Dans le même temps, le bureau d’études de la Cgia di Mestre estime qu’en 2026 les ménages et les entreprises seront confrontés à près de 29 milliards d’euros de coûts supplémentaires pour l’électricité, le gaz et les combustibles. L’essence et le diesel affichent la plus forte augmentation, avec des dépenses supplémentaires de 13,6 milliards d’euros, en hausse de 20,4 % par rapport à 2025.

Mesures gouvernementales examinées et critiques de l’opposition

Le gouvernement envisage des mesures pour réduire l’impact de la flambée des prix du carburant, notamment un mécanisme de droits d’accises variables qui permettrait aux prix de baisser en fonction de l’augmentation des recettes de TVA collectées à mesure que les prix augmentent. « Pour activer ce système, nous devons d’abord attendre les calculs du ministère de l’Économie sur l’excédent de recettes de TVA du mois, qui seront disponibles seulement la semaine prochaine et détermineront l’ampleur de la réduction éventuelle », a-t-il déclaré dans une interview au Corriere della Sera, ajoutant : « L’excédent de recettes de TVA pourrait être utilisé pour compenser une réduction des droits d’accises, alors que d’autres mesures nécessiteraient un financement supplémentaire ».

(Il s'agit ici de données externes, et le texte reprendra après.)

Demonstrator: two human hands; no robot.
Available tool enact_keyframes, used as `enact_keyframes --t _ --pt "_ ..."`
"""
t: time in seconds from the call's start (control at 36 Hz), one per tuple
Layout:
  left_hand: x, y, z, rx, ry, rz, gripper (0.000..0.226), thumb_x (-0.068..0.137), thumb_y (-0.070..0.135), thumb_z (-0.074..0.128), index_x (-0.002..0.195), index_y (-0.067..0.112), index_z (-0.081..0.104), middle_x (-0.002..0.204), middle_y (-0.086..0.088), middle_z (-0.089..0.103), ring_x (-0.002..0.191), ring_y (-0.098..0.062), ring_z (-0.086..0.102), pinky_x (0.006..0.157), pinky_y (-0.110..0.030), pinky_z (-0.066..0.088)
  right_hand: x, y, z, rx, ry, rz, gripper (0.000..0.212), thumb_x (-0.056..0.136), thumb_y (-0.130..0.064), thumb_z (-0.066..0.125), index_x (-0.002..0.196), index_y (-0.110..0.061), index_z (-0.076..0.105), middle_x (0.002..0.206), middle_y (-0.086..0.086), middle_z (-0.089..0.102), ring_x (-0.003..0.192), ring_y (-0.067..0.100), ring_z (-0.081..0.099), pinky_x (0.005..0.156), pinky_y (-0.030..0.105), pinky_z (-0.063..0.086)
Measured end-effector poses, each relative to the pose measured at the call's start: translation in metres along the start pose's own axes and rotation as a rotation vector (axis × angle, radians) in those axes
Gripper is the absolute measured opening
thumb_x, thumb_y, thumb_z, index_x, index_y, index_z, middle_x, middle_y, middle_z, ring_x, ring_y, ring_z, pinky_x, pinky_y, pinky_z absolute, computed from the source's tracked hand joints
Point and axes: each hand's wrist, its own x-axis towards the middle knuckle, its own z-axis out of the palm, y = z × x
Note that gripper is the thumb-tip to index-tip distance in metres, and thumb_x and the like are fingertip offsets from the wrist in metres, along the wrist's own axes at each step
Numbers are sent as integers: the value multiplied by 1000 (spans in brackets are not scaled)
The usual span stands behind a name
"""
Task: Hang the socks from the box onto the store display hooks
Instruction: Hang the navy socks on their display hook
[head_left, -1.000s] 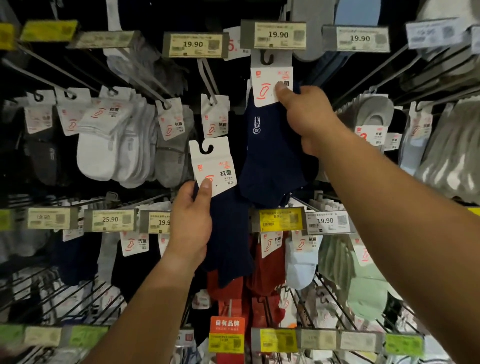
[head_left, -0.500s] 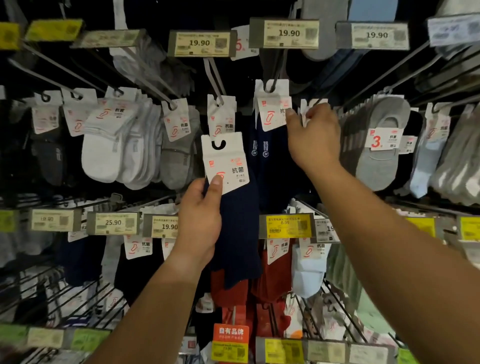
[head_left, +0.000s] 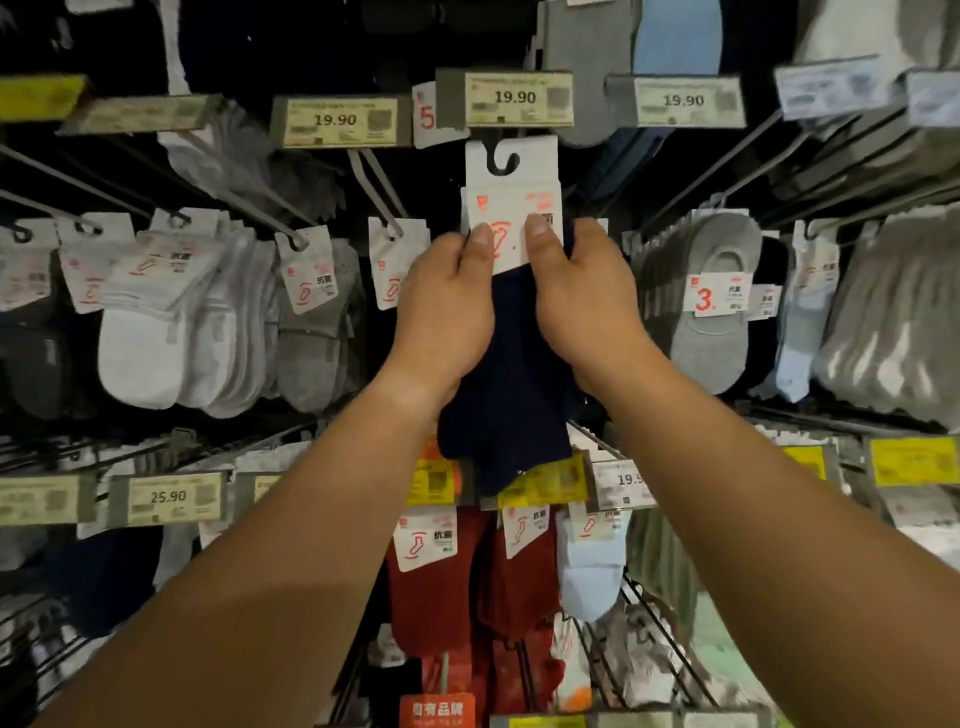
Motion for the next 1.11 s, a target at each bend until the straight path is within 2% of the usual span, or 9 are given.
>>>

Le ministre a ensuite défendu l’action du gouvernement contre la spéculation, affirmant que le modèle italien de contrôle des prix est imité par d’autres pays et que grâce à ce système, les prix des carburants en Italie ont moins augmenté qu’ailleurs.

L’opposition a appelé le gouvernement à adopter des mesures plus substantielles pour aider les citoyens. « Meloni devrait au moins accepter maintenant notre proposition relative aux accises variables, qui permettraient de réduire immédiatement le prix de l’essence et du diesel. Après tout, ceux qui avaient autrefois promis de supprimer complètement les accises, comment peuvent-ils maintenant s’opposer à cette mesure ? » a déclaré la secrétaire du Parti démocrate, Elly Schelein.

« Ce dont nous avons besoin, ce sont des mesures sérieuses, et il faut agir vite et investir pour protéger les familles et les entreprises : quand allons-nous commencer à puiser des ressources dans les profits exceptionnels des banques, des géants de l’énergie et de l’industrie de l’armement ? Assez de sifflements », a écrit Giuseppe Conte, leader du Mouvement Cinq Étoiles, sur les réseaux sociaux.